In this post, we will cover how to implement the post processing steps for single pose estimation. This method is much simpler than what is required to perform multi-pose estimation. However, it should only be used when there is a single person in the input image.

Update Utils Script

We will implement the methods for processing the model output in the Utils script.

Add Required Namespace

First, we need to add the Unity.Barracuda namespace since we will be working with Tensors.

using System.Collections;
using System.Collections.Generic;
using UnityEngine;
using Unity.Barracuda;

Add Public Variables

Each key point predicted by the model has a confidence score, position, and id number associated with it. For example a nose has the id number 0. We will define a new struct to keep track of these values for each key point.

/// <summary>
/// Stores the heatmap score, position, and partName index for a single keypoint
/// </summary>
public struct Keypoint
    public float score;
    public Vector2 position;
    public int id;

    public Keypoint(float score, Vector2 position, int id)
        this.score = score;
        this.position = position;
        this.id = id;

Create GetOffsetVector Method

Next, we will create a new method to obtain the offset values associated with a given heatmap coordinate. The method will take in the X and Y values for a heatmap coordinate, the current key point id number, and the offset values from the model output.

/// <summary>
/// Get the offset values for the provided heatmap indices
/// </summary>
/// <param name="y">Heatmap column index</param>
/// <param name="x">Heatmap row index</param>
/// <param name="keypoint">Heatmap channel index</param>
/// <param name="offsets">Offsets output tensor</param>
/// <returns></returns>
public static Vector2 GetOffsetVector(int y, int x, int keypoint, Tensor offsets)
    // Get the offset values for the provided heatmap coordinates
    return new Vector2(offsets[0, y, x, keypoint + 17], offsets[0, y, x, keypoint]);

Create GetImageCoords Method

We can calculate the estimated location of a key point in the input image by multiplying the heatmap coordinate by the stride value for the model and then adding the associated offset values. We will calculate the stride value for the current model in the PoseEstimator script.

 /// <summary>
/// Calculate the position of the provided key point in the input image
/// </summary>
/// <param name="part"></param>
/// <param name="stride"></param>
/// <param name="offsets"></param>
/// <returns></returns>
public static Vector2 GetImageCoords(Keypoint part, int stride, Tensor offsets)
    // The accompanying offset vector for the current coords
    Vector2 offsetVector = GetOffsetVector((int)part.position.y, (int)part.position.x,
                                           part.id, offsets);

    // Scale the coordinates up to the input image resolution
    // Add the offset vectors to refine the key point location
    return (part.position * stride) + offsetVector;

Create DecodeSinglePose Method

This is the method that will be called from the PoseEstimator script after executing the model. It will take in the heatmaps and offsets from the model output along with the stride value for the model as input.

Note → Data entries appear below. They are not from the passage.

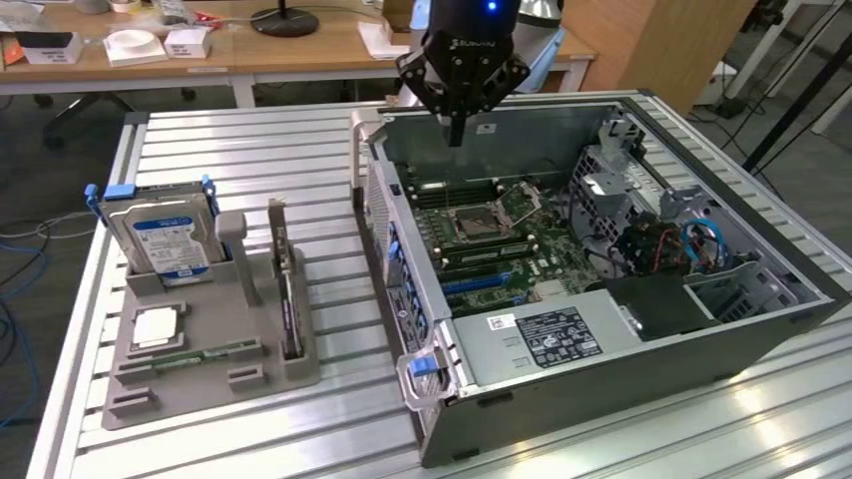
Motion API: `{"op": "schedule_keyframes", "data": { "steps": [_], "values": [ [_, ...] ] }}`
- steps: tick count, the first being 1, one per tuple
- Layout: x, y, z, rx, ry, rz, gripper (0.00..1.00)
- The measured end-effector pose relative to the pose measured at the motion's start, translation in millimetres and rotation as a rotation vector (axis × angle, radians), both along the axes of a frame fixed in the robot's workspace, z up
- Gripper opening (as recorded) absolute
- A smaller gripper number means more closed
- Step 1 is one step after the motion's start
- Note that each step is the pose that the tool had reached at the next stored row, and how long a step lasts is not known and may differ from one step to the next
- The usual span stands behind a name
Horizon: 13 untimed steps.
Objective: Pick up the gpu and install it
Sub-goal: 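Reach for the gpu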
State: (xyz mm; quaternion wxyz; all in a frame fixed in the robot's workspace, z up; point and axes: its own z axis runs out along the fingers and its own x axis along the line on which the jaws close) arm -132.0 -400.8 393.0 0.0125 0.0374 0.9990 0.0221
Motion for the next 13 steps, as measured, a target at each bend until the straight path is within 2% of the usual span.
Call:
{"op": "schedule_keyframes", "data": {
  "steps": [13],
  "values": [
    [-10.7,-4.1,-0.1,0.0,0.0,0.0,0.11]
  ]
}}
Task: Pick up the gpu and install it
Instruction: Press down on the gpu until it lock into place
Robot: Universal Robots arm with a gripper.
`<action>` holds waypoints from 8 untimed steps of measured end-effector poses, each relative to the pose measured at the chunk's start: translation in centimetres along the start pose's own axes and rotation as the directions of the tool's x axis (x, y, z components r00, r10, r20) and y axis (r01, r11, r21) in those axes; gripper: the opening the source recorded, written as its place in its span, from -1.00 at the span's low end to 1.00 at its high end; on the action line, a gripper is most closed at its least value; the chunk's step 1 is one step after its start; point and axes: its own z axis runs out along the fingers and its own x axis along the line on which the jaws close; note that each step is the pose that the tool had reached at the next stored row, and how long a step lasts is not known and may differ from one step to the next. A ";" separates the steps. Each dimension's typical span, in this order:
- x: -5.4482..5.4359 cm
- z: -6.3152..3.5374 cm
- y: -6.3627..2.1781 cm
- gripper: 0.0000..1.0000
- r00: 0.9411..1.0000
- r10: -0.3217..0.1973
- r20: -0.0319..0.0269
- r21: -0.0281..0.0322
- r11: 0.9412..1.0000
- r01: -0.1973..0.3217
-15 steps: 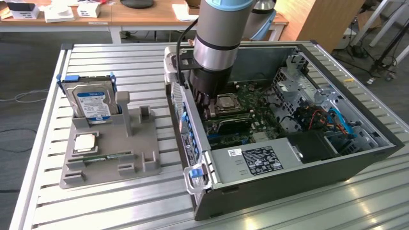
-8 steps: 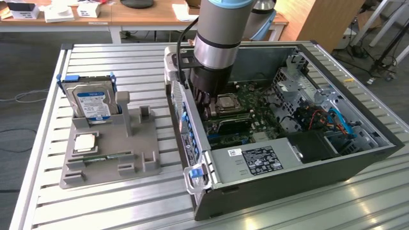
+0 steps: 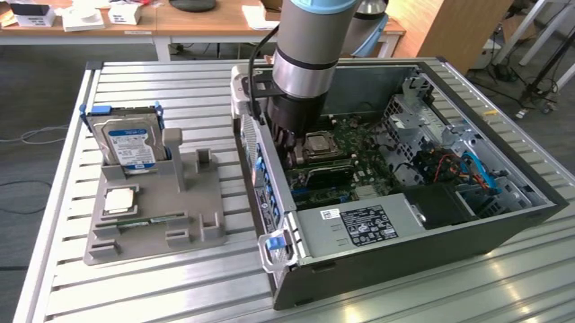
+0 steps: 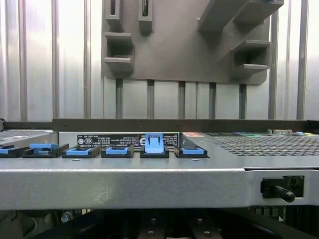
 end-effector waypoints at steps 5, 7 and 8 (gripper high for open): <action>0.0 0.06 0.00 -0.79 1.000 0.000 0.000 0.000 1.000 0.000; 0.0 0.06 -0.01 -0.79 1.000 0.000 0.000 0.000 1.000 0.000; 0.0 0.06 -0.05 -0.79 1.000 0.000 0.000 0.000 1.000 0.000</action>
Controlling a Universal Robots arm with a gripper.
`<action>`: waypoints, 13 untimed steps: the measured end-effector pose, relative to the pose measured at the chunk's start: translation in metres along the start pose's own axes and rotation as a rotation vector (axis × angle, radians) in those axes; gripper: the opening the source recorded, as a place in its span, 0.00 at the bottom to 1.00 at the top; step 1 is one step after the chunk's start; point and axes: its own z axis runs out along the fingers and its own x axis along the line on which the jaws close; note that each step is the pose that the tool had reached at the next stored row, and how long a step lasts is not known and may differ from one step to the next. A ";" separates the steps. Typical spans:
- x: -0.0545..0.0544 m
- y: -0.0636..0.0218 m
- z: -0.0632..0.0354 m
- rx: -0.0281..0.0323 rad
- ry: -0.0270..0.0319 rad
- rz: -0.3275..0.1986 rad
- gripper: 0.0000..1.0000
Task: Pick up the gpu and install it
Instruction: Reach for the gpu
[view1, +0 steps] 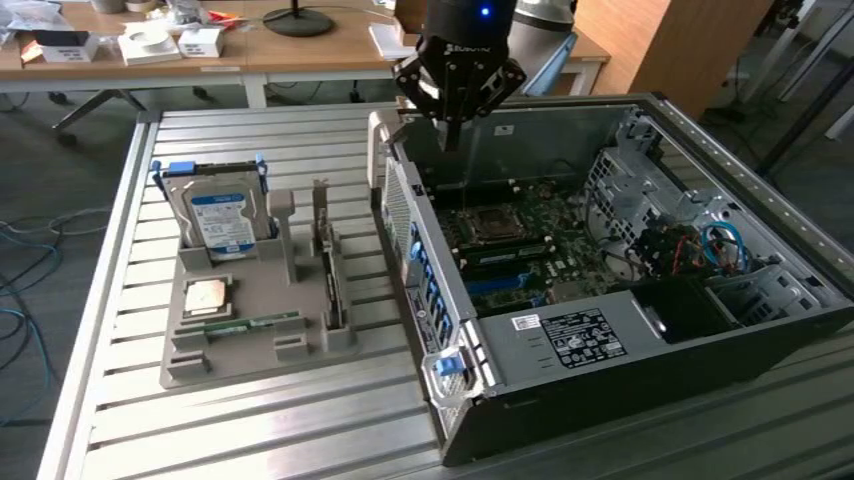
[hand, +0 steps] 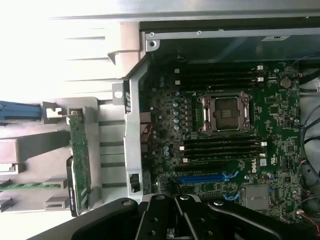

For single pose estimation, we will iterate through the heatmaps from the model output and keep track of the indices with the highest confidence value for each key point. Once we have the heatmap location with the highest confidence value, we can call the GetImageCoords method to calculate the position of the key point in the input image. We will store each key point in a Keypoint array.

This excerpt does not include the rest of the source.